There are plenty of examples of green building prior to putting a name to it. The passive solar industry was, and continues to be, a green building activity. Ideally, the design of a building is matched with the climate where it sits, and capitalizes on solar exposure, weather patterns, and the like that are very specific to the building site. Before “passive solar” was a thing, structures were designed and built to maintain a certain degree of comfort in a specific region. Buildings in the humid regions of the world were open to breezes and had high ceilings. Mud homes on the hot plains of North America were dug into the ground to take advantage of cooler ground temperatures. In the southwest, native peoples understood well the position of the sun — as well as the benefits of thermal mass — when the cliff dwellings were built. Similar examples of climate-appropriate, inherently comfortable building characteristics abound.

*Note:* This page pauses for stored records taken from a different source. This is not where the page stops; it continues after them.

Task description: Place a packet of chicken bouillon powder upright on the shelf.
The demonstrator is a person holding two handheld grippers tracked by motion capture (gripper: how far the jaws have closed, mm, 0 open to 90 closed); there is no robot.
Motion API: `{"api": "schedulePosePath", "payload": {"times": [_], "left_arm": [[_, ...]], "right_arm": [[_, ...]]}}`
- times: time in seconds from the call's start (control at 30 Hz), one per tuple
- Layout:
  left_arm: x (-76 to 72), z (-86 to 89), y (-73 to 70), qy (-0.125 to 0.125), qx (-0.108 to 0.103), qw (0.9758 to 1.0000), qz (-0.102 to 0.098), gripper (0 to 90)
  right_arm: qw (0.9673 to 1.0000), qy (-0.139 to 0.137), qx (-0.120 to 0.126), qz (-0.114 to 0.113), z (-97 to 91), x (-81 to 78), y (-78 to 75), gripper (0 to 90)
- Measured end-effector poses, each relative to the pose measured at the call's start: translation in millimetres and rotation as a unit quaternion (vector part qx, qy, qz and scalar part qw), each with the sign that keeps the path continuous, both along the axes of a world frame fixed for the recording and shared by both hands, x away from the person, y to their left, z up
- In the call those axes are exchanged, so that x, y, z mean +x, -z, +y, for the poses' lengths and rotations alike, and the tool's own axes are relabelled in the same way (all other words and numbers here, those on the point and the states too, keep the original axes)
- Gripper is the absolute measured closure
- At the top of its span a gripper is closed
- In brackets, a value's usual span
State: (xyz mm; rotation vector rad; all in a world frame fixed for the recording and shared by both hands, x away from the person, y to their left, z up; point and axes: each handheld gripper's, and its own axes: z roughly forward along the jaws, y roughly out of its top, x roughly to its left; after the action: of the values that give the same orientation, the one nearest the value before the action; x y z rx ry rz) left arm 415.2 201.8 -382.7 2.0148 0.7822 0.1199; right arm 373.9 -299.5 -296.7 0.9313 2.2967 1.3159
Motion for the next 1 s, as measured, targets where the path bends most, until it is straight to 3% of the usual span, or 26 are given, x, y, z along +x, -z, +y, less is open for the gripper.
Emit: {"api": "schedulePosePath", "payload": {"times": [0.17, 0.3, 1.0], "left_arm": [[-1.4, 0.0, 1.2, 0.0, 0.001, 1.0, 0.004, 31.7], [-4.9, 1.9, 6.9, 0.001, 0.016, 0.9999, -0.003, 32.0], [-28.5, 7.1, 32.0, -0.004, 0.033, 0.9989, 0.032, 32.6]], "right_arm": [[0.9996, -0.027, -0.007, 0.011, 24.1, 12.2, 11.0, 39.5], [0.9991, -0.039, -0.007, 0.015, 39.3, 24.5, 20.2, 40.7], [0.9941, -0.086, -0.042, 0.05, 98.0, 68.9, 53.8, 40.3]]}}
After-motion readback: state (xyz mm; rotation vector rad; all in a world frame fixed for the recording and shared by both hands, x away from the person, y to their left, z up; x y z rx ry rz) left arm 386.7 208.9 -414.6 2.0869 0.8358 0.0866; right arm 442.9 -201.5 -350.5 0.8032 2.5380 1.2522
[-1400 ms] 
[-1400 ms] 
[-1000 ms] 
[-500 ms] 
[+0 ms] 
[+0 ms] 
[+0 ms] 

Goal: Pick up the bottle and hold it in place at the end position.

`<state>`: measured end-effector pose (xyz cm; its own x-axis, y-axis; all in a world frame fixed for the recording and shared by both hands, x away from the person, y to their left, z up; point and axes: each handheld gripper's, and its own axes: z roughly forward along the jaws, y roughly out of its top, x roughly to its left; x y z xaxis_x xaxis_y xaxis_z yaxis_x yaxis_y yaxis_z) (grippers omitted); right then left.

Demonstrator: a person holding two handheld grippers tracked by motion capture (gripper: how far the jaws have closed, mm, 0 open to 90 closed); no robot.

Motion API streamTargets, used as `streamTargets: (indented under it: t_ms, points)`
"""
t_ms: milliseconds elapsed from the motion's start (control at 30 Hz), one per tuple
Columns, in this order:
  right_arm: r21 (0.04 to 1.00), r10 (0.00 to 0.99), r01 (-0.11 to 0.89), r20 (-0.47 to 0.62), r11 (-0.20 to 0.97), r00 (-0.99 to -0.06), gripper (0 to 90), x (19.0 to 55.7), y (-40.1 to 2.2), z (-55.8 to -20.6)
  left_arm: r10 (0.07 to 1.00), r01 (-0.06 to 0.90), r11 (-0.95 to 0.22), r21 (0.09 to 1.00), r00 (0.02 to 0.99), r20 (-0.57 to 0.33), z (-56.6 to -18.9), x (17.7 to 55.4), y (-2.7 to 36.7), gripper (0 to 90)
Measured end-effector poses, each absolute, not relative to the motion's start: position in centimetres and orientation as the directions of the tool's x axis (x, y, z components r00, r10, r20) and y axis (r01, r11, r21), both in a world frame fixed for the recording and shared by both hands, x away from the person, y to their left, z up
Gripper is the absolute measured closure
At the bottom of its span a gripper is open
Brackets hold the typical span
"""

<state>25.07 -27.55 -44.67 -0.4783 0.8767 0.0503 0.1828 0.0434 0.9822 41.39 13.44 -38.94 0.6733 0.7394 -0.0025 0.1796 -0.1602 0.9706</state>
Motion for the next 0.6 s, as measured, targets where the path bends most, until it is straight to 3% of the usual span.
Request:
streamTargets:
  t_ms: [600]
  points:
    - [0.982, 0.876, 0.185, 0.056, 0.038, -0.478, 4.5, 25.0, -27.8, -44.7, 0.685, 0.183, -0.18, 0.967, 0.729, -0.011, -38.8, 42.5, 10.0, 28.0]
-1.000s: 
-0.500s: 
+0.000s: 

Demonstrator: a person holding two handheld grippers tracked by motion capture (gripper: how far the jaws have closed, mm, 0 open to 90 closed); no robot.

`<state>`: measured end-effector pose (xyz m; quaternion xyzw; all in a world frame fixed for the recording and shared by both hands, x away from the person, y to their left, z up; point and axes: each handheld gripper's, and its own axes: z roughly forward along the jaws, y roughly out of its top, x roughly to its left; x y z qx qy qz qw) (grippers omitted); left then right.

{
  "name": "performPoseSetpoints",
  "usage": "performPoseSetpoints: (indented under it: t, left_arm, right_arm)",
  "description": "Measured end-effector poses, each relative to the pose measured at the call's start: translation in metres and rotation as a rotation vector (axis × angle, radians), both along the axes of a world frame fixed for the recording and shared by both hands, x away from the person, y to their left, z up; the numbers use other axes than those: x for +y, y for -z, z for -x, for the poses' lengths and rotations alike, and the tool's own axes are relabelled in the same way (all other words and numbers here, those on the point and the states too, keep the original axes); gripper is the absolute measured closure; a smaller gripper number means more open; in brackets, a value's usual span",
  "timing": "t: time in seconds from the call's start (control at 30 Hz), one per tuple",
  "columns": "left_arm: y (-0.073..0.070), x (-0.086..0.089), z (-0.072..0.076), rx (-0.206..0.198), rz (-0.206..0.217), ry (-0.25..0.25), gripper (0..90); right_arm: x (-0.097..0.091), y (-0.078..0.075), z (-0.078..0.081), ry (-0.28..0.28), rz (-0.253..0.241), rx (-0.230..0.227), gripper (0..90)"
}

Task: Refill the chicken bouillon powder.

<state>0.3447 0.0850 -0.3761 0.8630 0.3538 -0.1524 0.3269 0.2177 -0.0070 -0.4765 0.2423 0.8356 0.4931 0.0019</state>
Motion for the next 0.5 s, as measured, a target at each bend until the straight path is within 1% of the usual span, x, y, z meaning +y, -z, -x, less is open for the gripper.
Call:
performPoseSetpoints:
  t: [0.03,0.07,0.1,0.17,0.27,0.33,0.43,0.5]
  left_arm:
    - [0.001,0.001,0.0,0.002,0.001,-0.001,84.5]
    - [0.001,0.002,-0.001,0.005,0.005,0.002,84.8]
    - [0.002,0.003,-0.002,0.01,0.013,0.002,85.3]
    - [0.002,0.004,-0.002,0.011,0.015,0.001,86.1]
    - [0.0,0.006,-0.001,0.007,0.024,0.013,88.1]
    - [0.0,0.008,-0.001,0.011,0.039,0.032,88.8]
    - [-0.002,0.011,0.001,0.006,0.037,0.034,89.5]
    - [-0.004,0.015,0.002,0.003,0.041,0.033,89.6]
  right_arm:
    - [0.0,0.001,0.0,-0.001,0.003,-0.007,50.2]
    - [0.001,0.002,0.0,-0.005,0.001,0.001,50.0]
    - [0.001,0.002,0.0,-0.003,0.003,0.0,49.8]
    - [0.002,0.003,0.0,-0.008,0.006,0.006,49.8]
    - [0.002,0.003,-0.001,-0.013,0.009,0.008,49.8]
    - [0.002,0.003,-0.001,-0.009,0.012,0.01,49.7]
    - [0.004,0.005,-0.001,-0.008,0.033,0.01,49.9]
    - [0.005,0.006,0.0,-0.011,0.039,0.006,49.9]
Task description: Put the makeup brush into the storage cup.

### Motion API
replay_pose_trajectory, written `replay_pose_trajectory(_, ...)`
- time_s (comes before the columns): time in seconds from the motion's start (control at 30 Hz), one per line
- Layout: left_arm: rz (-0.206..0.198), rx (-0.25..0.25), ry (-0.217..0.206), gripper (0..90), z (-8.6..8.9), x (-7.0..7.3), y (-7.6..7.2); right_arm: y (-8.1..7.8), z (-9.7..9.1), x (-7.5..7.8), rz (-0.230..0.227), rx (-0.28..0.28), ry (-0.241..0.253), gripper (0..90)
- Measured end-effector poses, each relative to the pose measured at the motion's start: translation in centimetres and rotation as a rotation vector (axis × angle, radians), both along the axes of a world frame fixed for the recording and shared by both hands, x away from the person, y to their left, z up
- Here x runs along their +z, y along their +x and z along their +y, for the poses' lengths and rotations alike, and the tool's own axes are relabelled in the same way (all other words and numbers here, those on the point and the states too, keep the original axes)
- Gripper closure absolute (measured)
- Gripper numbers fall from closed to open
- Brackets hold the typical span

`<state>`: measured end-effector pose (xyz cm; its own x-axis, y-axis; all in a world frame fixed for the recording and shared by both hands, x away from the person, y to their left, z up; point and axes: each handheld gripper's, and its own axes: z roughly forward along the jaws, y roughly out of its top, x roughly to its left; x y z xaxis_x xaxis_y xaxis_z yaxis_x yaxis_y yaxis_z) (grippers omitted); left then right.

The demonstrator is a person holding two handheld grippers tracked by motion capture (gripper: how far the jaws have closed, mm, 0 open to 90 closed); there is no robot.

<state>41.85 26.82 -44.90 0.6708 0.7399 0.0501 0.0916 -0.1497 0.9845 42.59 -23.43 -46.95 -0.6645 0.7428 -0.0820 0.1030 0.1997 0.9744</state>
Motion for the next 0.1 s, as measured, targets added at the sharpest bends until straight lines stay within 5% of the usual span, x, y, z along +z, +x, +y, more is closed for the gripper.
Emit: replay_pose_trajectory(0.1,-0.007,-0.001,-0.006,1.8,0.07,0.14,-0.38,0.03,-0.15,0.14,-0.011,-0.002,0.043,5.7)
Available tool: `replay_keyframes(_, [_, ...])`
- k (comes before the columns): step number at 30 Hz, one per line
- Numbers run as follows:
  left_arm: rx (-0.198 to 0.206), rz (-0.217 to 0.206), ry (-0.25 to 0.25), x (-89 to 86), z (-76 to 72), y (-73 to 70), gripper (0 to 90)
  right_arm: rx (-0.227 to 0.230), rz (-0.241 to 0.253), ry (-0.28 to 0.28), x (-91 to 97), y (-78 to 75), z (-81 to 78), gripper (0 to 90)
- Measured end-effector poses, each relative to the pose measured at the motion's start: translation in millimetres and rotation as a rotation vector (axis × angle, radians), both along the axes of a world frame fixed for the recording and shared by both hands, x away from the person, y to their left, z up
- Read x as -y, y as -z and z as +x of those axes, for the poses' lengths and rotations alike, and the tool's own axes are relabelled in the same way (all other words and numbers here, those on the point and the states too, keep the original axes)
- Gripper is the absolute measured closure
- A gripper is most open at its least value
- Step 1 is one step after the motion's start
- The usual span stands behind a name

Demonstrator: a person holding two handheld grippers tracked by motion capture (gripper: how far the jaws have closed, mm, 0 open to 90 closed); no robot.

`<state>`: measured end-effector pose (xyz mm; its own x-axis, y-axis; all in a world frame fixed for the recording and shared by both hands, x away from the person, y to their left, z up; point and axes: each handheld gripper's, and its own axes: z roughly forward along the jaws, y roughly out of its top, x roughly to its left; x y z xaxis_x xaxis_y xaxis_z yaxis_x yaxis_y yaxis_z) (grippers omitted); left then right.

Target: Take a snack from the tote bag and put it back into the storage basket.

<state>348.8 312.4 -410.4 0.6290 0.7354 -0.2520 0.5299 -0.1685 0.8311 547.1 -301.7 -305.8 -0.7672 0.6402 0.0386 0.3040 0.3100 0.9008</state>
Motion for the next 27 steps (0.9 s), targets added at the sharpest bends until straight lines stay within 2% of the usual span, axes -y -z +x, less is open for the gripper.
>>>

Of course the natural world predates human understanding of shelter design. Take the example of termites in Africa. Structures built by these creatures can cool themselves through the porous nature of the structure itself, and the use of cooler ground temperatures. This is the ultimate “green building,” made exclusively from local materials, providing shelter and comfort, and eventually returning to the earth with virtually no impact. Zimbabwean architect Mick Pearce used this concept to design a “self-cooling” building in Harare, employing Biomimicry, the practice of finding solutions to human design challenges by mimicking Nature. The term “biomimicry” was popularized by Janine Benyus in her 1997 book Biomimicry: Innovation Inspired by Nature.
The bottom line is that green building is the polar opposite of a “new” concept, but launching a palatable version of it into the mainstream building industry created a shift that accelerated the introduction of more sustainable practices, and that can’t be a bad thing.
Final note: If anyone can find a documented earlier application of the term “green building” I am happy to give credit where credit is due.